Multiple Targets (Laddering)
You can stack as many limit orders on the same token as you want. Common patterns:
- Buy ladder: 0.5x amount at -10%, 0.3x at -20%, 0.2x at -30%
- Sell ladder: 0.3x at +50%, 0.3x at +100%, 0.4x at +200%
This averages your entry / exit and removes the temptation to time the top.
How Execution Works
Return To BTC polls Spark prices every few seconds. When your price is hit:
- The bot re-validates your wallet balance.
- It fetches a live execution quote (respecting your slippage settings).
- It signs and broadcasts the swap on Spark.
- You get a Telegram receipt with the fill price.
If the price is hit but liquidity isn't enough to fill cleanly within slippage, the order stays active and will retry.
Managing Orders
Orders → Active shows every live order with:
- Token + side + target price
- Amount
- Distance to fill (e.g. "-3.2% away")
- Expiry countdown
- Cancel button
Tap Cancel to remove an order at any time. No fee for cancellation.
Orders → History shows filled and expired orders with full receipts.
Fees
Limit orders pay the same fees as market trades — see Trading → Fees.
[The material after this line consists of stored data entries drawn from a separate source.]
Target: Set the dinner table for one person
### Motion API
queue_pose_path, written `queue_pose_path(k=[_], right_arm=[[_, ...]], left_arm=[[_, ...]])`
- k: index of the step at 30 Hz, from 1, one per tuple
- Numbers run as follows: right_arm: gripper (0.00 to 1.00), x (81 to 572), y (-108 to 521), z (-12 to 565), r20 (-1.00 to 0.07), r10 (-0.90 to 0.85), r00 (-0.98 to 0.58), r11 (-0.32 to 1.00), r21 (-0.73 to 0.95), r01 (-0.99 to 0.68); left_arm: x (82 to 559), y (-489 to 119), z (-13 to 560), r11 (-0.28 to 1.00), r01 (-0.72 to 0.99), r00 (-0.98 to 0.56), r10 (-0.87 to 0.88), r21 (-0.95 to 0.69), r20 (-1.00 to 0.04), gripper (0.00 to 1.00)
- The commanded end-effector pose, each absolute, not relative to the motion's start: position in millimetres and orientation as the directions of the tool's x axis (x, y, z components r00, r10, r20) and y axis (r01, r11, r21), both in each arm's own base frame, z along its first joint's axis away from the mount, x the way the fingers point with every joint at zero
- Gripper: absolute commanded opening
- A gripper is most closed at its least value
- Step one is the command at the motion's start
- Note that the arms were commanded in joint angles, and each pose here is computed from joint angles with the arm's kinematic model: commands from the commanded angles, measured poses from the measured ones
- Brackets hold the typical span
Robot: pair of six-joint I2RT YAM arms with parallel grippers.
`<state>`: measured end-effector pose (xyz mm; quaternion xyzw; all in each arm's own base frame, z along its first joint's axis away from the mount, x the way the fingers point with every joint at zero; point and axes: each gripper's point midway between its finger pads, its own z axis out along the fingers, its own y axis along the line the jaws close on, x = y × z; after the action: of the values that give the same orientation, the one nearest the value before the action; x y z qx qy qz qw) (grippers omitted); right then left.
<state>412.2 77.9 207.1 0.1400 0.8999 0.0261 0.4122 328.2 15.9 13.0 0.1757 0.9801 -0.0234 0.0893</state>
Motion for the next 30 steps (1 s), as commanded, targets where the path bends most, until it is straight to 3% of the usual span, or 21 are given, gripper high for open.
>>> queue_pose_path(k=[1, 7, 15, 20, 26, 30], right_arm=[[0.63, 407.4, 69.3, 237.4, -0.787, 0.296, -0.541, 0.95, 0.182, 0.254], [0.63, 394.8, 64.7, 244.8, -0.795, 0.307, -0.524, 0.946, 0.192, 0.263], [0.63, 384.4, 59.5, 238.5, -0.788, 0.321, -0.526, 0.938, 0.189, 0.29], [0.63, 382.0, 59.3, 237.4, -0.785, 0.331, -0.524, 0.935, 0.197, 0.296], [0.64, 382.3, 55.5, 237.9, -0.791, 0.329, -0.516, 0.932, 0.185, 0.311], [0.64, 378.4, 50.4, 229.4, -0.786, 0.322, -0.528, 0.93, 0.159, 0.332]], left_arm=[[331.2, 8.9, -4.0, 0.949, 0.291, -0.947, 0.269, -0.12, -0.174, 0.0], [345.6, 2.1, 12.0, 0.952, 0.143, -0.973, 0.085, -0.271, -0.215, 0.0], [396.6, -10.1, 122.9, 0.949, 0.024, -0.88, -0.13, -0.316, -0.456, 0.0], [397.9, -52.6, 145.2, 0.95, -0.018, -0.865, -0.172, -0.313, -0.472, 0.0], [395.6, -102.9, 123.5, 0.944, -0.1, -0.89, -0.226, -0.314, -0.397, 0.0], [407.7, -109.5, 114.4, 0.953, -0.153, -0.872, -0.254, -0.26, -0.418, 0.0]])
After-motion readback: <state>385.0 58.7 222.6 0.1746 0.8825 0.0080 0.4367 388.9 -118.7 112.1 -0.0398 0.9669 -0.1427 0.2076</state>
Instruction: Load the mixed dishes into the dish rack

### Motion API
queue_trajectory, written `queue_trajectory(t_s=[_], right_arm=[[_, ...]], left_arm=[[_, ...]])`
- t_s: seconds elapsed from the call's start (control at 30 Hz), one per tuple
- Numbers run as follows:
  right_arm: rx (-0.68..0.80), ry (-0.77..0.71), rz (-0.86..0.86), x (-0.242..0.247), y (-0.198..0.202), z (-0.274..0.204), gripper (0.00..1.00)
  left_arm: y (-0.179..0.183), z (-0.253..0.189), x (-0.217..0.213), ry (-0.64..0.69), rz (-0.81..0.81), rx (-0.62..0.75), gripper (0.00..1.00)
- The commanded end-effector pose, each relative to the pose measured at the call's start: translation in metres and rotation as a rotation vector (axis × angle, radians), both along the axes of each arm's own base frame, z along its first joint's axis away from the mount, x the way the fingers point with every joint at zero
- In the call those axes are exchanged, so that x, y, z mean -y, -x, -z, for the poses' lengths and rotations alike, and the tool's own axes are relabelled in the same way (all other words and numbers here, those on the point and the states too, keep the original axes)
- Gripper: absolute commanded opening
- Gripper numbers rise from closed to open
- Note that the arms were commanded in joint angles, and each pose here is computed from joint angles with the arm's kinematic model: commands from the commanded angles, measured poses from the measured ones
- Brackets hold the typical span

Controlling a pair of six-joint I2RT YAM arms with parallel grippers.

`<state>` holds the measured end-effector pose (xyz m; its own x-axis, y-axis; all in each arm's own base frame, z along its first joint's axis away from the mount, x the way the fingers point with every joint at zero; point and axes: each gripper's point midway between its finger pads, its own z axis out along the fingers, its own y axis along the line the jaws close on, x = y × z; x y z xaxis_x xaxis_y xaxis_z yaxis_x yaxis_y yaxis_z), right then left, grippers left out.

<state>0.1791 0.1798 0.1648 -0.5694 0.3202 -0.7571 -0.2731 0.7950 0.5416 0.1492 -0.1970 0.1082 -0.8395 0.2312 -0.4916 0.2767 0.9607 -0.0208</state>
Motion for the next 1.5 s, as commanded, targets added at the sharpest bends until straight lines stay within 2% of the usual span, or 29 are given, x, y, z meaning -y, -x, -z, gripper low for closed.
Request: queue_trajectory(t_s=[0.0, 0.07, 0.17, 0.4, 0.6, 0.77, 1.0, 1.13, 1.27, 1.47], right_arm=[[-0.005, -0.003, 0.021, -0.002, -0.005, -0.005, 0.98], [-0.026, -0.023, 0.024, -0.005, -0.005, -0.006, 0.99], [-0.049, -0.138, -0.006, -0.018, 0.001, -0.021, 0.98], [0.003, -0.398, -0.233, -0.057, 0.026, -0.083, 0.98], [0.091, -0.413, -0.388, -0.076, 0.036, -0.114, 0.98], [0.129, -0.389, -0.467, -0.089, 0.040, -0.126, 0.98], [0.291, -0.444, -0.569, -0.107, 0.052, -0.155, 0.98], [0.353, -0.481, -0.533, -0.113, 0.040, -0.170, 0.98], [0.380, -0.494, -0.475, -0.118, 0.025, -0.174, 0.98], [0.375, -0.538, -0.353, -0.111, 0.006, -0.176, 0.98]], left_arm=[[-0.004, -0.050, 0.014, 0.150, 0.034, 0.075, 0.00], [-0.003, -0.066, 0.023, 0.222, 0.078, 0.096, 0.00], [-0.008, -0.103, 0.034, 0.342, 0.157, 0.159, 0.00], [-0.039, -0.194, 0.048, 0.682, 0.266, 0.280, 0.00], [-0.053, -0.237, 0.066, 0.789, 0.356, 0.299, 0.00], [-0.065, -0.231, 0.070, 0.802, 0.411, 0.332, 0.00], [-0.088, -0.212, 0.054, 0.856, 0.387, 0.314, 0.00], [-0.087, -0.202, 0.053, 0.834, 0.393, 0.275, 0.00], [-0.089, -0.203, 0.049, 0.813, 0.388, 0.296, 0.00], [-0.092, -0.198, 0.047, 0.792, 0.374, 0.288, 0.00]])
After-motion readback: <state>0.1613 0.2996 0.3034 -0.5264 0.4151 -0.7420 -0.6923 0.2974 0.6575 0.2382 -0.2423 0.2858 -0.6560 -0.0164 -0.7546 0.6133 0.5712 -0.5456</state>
The 1% integrator fee is charged only on execution, not on placement.
Tips
- Always set a sane expiry. Orders set to "never" can fill years later at prices you no longer want.
- Don't ladder beyond your wallet balance — the latest orders will silently fail if your earlier fills used your liquidity.
- Use Price Alerts alongside limit orders to know why a fill happened (e.g. news, dump, etc.).